You are viewing a plain text version of this content. The canonical link for it is here.
Posted to solr-user@lucene.apache.org by kmf <kf...@gmail.com> on 2010/12/06 18:02:25 UTC

DIH - rdbms to index confusion

I'm new to solr (and indexing in general) and am having a hard time making
the transition from rdbms to indexing in terms of the DIH/data-config.xml
file.  I've successfully created a working index (so far) for the simple
queries in my db, but I'm struggling to add a more "complex" query.  When I
say simple I mean one or two tables and when I say complex I'm referring to
3 plus.

I have a table that contains the data values I'm wanting to return when
someone makes a search.  This table has, in addition to the data values, 3
id's (FKs) pointing to the data/info that I'm wanting the users to be able
to search on (while also returning the data values).

The general rdbms query would be something like:
select f.value, g.gar_name, c.cat_name from foo f, gar g, cat c, dub d
where g.id=f.gar_id
and c.id=f.cat_id
and d.id=f.dub_id

I tried following the item_category entity used in the DIH example here:
http://wiki.apache.org/solr/DataImportHandler#Full_Import_Example
and am struggling to get it to work.
 
My current attempt looks like (entity translated to the above rdbms query):
<dataConfig>
   <dataSource .... />
   <document>
     <entity ...simple query-working for main entity, cat>
	<field ... />
     
         <entity name="foo" query="SELECT gar_id FROM foo
                                     WHERE cat_id='${cat.id}'">     
        <entity name="gar" query="SELECT name FROM gar                 
                                    WHERE id='${f.gar_id}'">                     
          <field column="name" name="g_name" />
        </entity>                                                                                                   
        <entity name="dub" query="SELECT name FROM dub                                 
                                         WHERE id='${f.dub_id}'">
          <field column="name" name="dub_name" />
        </entity>       
        <field column="value" name="f_value" />
        </entity>   

....other working entities
</entity>
</document>
</dataConfig>

I'm getting some of the data/info back, but it's not what I am expecting. 
I'm hoping for/expecting a document/record to look like:
cat_name 1 : g_name 1 : dub_name 1 : f_value 1
cat_name 1 : g_name 1 : dub_name 2 : f_value 2 
cat_name 1 : g_name 2 : dub_name 1 : f_value 1
cat_name 1 : g_name 2 : dub_name 2 : f_value 2 
cat_name 2 : g_name 1 : dub_name 1 : f_value 1
cat_name 2 : g_name 1 : dub_name 2 : f_value 2 
cat_name 2 : g_name 2 : dub_name 1 : f_value 1
cat_name 2 : g_name 2 : dub_name 2 : f_value 2 

(All but the values are showing up in the index in some form)

Any suggestions on where my logic is failing?

Thanks

-- 
View this message in context: http://lucene.472066.n3.nabble.com/DIH-rdbms-to-index-confusion-tp2028543p2028543.html
Sent from the Solr - User mailing list archive at Nabble.com.

Re: DIH - rdbms to index confusion

Posted by Stefan Matheis <ma...@googlemail.com>.
Hi,

have a look at the mysql-query-log - it will tell you what queries are
executed from the solr dih. so you'll see which variables are empty/not set
as expected and therefore maybe missing in the result.

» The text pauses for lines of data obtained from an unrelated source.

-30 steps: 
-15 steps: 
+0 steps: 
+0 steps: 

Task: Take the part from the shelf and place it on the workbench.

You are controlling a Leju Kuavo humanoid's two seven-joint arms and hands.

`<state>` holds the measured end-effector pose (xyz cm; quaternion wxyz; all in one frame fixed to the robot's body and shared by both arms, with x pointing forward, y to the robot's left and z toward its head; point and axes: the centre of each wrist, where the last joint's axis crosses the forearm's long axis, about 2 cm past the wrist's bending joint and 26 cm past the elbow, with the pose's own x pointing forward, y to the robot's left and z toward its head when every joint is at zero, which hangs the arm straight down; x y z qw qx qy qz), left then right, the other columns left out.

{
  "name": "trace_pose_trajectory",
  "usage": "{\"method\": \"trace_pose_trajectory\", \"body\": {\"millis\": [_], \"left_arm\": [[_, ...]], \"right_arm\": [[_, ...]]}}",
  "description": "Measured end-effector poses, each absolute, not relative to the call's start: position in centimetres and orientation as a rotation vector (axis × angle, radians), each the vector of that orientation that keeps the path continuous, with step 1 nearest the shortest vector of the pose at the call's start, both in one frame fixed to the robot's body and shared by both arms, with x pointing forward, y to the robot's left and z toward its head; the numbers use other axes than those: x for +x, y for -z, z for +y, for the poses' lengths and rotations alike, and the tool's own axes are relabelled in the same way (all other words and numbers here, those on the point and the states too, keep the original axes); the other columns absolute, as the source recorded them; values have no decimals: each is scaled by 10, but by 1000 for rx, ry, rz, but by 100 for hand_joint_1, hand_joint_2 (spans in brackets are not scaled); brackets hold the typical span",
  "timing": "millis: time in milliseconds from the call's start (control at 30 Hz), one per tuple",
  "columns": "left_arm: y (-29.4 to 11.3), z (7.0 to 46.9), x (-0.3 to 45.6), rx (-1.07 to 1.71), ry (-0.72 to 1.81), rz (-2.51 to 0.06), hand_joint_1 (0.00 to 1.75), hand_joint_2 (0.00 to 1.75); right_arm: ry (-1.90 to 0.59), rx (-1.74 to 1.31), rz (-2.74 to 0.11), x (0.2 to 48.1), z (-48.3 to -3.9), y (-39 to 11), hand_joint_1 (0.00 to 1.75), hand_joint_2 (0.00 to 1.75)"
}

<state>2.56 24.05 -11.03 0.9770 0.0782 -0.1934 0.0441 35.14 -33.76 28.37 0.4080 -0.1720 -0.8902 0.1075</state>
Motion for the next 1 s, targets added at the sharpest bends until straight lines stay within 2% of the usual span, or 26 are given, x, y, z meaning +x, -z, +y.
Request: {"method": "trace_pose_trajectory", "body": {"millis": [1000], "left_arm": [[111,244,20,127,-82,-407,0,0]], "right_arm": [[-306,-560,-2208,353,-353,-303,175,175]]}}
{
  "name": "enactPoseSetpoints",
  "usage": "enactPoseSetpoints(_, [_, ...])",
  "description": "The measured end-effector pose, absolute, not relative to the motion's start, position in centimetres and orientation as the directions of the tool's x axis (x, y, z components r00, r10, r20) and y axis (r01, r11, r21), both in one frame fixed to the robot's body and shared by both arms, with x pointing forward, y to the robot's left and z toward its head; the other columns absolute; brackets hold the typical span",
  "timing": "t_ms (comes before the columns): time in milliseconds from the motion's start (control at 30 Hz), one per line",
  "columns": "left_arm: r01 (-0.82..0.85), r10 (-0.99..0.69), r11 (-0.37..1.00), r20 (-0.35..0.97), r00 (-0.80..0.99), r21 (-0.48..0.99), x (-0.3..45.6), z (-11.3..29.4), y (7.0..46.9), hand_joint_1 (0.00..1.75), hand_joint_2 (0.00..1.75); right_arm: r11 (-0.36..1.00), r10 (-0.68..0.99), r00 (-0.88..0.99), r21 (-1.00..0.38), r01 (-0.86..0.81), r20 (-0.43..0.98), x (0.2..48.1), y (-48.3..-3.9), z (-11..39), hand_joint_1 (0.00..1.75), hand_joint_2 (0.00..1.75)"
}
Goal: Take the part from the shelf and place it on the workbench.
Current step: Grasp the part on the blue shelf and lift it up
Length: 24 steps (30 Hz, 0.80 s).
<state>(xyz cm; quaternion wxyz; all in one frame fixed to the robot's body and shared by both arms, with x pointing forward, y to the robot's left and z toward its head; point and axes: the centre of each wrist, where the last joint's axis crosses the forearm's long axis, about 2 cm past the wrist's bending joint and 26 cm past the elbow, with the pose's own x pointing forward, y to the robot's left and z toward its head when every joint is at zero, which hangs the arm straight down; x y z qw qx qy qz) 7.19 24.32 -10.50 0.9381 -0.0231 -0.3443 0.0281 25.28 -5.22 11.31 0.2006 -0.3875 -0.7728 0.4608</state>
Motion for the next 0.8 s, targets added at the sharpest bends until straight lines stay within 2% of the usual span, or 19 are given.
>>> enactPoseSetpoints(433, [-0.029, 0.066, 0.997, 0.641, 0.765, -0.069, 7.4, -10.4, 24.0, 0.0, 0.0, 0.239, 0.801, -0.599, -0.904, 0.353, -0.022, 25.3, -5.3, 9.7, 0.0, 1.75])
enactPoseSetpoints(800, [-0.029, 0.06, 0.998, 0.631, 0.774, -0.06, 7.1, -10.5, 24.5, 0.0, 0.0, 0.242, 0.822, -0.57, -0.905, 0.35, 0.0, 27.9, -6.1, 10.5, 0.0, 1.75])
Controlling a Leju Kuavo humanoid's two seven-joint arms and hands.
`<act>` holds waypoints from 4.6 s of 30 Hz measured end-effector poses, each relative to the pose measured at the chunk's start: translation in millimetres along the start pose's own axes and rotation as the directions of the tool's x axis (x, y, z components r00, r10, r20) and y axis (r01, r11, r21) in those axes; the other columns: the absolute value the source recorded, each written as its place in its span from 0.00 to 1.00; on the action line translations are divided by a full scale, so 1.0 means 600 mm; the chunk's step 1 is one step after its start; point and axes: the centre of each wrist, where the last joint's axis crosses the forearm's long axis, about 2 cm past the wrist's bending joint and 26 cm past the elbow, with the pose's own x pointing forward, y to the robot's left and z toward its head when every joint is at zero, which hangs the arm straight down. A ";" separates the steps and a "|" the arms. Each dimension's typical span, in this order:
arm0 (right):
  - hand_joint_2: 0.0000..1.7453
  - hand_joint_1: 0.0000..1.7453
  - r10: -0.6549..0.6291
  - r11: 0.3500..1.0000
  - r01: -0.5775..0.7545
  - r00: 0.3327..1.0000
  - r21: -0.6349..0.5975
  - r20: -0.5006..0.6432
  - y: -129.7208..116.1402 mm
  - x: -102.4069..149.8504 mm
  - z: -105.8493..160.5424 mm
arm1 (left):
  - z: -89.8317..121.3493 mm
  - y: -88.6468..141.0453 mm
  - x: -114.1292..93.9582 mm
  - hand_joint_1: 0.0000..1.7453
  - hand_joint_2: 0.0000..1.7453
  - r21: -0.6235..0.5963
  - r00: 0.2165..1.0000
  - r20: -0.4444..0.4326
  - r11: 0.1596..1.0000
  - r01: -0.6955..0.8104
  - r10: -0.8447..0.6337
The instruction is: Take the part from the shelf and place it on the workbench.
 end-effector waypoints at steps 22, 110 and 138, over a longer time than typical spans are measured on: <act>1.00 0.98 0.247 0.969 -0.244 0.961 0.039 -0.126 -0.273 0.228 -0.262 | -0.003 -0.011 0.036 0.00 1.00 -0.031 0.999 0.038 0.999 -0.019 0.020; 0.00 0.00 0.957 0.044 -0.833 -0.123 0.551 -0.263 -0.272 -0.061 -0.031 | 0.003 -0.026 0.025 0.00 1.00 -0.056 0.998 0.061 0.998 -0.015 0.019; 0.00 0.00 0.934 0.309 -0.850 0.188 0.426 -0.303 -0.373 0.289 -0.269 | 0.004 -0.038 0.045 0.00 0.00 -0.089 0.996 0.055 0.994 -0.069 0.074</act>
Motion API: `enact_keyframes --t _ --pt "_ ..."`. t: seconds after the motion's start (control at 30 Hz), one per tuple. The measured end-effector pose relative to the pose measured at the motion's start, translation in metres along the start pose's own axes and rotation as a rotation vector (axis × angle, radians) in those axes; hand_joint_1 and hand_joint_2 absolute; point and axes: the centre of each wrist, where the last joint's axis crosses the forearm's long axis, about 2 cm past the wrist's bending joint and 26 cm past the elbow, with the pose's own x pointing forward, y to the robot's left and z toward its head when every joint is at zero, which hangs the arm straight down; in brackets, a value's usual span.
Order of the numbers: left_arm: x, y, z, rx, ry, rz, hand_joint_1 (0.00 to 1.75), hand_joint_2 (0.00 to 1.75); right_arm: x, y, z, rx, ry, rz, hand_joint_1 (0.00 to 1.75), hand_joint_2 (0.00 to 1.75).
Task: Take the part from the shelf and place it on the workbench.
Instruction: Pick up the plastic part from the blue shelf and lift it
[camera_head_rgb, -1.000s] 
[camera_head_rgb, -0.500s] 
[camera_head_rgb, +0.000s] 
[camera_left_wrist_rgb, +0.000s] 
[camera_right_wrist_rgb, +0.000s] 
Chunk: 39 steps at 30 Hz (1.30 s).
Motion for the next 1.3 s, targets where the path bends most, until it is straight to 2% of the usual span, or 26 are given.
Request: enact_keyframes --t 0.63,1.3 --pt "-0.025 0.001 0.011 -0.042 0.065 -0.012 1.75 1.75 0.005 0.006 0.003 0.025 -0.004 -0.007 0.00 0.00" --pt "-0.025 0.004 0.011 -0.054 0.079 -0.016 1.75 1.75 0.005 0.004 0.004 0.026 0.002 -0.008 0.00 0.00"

otherwise (for the rest of the list) it would be easier to help you, when
you're using real queries and not pseudo-queries :)

Regards
Stefan

Re: DIH - rdbms to index confusion

Posted by kmf <kf...@gmail.com>.
I'm not understanding this response.  My main table does have a one to many
relationship with the other tables.  What should I be anticipating/wanting
for each document if I want to return to the user the values while allowing
them to search on the other terms?  

Thanks.
-- 
View this message in context: http://lucene.472066.n3.nabble.com/DIH-rdbms-to-index-confusion-tp2028543p2030456.html
Sent from the Solr - User mailing list archive at Nabble.com.

Re: DIH - rdbms to index confusion

Posted by Alexey Serba <as...@gmail.com>.
> I have a table that contains the data values I'm wanting to return when
> someone makes a search.  This table has, in addition to the data values, 3
> id's (FKs) pointing to the data/info that I'm wanting the users to be able
> to search on (while also returning the data values).
>
> The general rdbms query would be something like:
> select f.value, g.gar_name, c.cat_name from foo f, gar g, cat c, dub d
> where g.id=f.gar_id
> and c.id=f.cat_id
> and d.id=f.dub_id
>
You can put this general rdbms query as is into single DIH entity - no
need to split it.

You would probably want to split it if your main table has one to many
relation with other tables, so you can't retrieve all the data and
have single result set row per Solr document.